Page MenuHomeFreeBSD

Split libc into libc and libsys
Needs ReviewPublic

Authored by ali_mashtizadeh.com on Mar 7 2018, 7:19 PM.

Details

Summary

Split libc.so into libc.so and libsys.so libraries that enable third
party tools to interpose on system calls more easilly. A tool will replace the
libsys library at runtime with their own version. In a follow up patch libsys.a
will be linked against rtld rather than all of libc. This patch is based off
of the CheriBSD project.

Test Plan

make universe, testing amd64 builds, and building open source
applications agains the new version of the library. Compare symbols
present in libc before and after the change. Run performance tests as
well.

Diff Detail

Lint
Lint OK
Unit
No Unit Test Coverage
Build Status
Buildable 15413
Build 15462: arc lint + arc unit

Event Timeline

bdrewery added inline comments.Mar 7 2018, 7:26 PM
lib/libc/gen/__pthread_mutex_init_calloc_cb_stub.c
43–44

What's going on here exactly? I think a comment is warranted.

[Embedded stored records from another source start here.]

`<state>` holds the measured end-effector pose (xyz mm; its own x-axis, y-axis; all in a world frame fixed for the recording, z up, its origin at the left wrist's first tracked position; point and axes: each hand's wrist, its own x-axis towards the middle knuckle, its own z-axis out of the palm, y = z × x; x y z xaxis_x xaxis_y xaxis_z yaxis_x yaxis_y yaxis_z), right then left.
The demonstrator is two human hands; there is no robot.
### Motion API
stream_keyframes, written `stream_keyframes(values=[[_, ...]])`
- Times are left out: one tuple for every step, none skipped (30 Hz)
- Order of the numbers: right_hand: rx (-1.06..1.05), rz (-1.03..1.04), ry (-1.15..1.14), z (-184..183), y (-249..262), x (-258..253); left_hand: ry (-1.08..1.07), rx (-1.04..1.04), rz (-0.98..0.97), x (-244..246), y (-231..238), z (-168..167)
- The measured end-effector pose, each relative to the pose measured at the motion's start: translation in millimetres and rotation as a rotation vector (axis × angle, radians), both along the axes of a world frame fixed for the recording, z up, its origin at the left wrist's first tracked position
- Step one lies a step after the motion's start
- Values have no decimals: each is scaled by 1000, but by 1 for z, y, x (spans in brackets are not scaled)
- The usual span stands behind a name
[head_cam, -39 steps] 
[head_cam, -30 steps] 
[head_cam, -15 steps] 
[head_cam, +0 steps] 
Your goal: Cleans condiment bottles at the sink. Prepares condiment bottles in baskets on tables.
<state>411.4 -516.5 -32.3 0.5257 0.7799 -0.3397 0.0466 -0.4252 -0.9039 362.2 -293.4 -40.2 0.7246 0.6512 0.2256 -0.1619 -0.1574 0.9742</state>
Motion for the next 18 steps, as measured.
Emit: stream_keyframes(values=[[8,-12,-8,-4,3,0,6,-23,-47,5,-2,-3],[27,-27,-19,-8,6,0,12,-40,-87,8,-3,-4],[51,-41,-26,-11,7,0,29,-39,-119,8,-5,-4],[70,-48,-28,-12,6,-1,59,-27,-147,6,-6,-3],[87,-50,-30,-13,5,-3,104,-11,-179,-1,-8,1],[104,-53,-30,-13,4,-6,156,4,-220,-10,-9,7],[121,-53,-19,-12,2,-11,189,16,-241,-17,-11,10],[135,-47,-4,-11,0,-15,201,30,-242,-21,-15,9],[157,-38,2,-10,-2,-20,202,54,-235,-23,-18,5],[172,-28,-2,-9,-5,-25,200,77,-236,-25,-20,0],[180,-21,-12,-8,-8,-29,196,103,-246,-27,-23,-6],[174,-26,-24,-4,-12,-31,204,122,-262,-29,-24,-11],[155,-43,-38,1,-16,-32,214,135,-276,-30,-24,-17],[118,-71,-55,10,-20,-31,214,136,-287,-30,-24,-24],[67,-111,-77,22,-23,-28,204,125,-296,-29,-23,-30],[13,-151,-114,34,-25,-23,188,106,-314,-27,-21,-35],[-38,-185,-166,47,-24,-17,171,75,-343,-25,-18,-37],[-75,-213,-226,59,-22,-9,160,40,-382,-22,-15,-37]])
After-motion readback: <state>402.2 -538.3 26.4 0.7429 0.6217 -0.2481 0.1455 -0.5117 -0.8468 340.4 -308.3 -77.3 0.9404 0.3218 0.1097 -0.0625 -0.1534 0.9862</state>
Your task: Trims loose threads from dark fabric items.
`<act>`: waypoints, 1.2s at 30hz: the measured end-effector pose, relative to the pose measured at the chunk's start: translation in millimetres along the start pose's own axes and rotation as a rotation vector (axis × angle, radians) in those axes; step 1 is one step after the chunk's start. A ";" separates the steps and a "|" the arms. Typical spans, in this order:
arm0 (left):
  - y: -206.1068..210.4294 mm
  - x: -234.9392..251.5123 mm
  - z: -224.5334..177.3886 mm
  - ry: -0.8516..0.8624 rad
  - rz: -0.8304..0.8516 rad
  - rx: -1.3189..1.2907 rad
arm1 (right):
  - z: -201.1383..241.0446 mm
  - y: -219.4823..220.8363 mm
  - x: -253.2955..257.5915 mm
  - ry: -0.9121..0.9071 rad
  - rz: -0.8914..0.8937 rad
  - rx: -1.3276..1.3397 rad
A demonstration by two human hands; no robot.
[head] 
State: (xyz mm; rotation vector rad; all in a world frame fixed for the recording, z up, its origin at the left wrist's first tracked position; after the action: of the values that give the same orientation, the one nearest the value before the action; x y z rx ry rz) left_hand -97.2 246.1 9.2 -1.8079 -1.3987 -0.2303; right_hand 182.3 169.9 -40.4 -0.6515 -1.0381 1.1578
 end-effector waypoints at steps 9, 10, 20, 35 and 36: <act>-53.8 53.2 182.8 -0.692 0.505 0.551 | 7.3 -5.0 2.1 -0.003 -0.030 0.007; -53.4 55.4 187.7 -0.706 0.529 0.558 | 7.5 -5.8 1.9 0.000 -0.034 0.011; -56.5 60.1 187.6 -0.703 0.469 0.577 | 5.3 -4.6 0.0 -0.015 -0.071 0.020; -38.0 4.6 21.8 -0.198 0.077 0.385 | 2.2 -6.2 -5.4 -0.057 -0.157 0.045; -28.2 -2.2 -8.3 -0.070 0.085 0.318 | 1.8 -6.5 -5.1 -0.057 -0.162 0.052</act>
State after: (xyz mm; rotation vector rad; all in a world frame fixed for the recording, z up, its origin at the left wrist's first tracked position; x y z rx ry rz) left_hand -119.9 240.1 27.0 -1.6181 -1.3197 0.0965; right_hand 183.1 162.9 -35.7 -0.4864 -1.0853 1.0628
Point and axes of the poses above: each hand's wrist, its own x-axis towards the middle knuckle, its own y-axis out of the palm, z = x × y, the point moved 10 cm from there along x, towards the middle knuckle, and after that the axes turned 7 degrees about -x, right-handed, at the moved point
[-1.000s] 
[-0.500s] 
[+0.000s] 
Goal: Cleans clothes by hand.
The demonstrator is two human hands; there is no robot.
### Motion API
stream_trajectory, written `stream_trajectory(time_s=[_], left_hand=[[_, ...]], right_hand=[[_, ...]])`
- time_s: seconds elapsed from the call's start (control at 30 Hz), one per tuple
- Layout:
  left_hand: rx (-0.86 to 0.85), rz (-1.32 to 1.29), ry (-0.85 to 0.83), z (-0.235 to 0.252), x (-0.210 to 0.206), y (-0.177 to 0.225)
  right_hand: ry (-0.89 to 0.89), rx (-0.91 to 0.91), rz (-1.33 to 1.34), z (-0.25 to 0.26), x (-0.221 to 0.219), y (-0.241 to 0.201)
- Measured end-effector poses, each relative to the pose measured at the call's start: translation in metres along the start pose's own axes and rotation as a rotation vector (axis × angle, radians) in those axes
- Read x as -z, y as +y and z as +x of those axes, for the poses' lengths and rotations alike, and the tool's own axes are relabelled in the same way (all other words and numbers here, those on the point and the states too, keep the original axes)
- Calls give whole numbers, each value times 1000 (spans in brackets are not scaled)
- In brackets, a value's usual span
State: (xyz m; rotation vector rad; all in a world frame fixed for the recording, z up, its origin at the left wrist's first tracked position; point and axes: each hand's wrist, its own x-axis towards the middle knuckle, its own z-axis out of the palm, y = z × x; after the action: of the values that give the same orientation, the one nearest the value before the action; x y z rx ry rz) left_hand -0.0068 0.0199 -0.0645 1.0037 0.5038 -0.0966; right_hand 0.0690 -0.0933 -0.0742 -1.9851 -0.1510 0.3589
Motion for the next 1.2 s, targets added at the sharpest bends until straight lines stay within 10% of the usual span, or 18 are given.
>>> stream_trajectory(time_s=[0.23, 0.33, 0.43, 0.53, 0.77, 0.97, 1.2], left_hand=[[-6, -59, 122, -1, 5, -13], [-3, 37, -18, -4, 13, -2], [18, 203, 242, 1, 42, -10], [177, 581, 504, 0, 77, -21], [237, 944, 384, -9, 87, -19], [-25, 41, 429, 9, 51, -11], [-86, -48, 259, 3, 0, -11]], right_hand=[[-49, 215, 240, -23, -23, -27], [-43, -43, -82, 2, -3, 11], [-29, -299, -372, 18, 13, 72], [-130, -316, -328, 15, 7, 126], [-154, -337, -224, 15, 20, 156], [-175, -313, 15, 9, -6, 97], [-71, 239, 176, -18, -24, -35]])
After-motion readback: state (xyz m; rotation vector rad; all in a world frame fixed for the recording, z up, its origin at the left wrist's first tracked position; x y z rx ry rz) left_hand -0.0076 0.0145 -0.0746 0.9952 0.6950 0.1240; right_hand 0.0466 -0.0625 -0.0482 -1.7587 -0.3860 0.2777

kib added a subscriber: kib.Mar 7 2018, 8:45 PM

I do not understand this. There were a desire to have something name libsys for long time.

But: the library must have the dynamic version, with the defined and versioned ABI. If such library is provided, rtld should link against it statically, and perhaps libc should depend on the library. libc_nosyscalls is not needed then. Depending on the exported interfaces [do we want apps to directly reference syscall symbols from libsys, or only provide the libsys for libc and libthr use ?] libc might be linked as a filter for libsys.

What you do seems to be 0.1 of the whole road in this direction, and it feels like an unfinished hack.

lib/libc/gen/__pthread_mutex_init_calloc_cb_stub.c
43–44

No, it is spelled __unused.

sys/amd64/include/asm.h
48

Why is this needed ?

In CheriBSD this is implemented as a low-impact hack which avoids touching libc.so.7. I'd be fine with looking at a more aggressive approach. At one point I did try making the libc linker script add libsyscalls to a a syscall-less libc. My motivation for that approach vs linking libc.so.7 against libsyscalls was to make it easy to reuse the syscall-less libc in a sandbox where a completely different libsyscalls is used. I'm happy to try to support a move to another approach.

I don't care much how we spell the name. If there is ABI stuff other than syscalls that makes sense to put in there then a libsys, libsystem, or libabi might be a better name.

@ali_mashtizadeh.com: we should run the missing prototypes and the like through as separate revisions so they aren't part of what ever this diff becomes.

Thanks for the comments I'll rework the diff

  • Change the names to libabi and libc_noabi unless there's an objection
  • Add versioning
  • Test a build with libabi added to libc linker script
  • Remove the warning fixes for now
lib/libc/gen/__pthread_mutex_init_calloc_cb_stub.c
43–44

I think this part is now unnecessary. A bit of cruft from updating to HEAD from where I cross ported the changes.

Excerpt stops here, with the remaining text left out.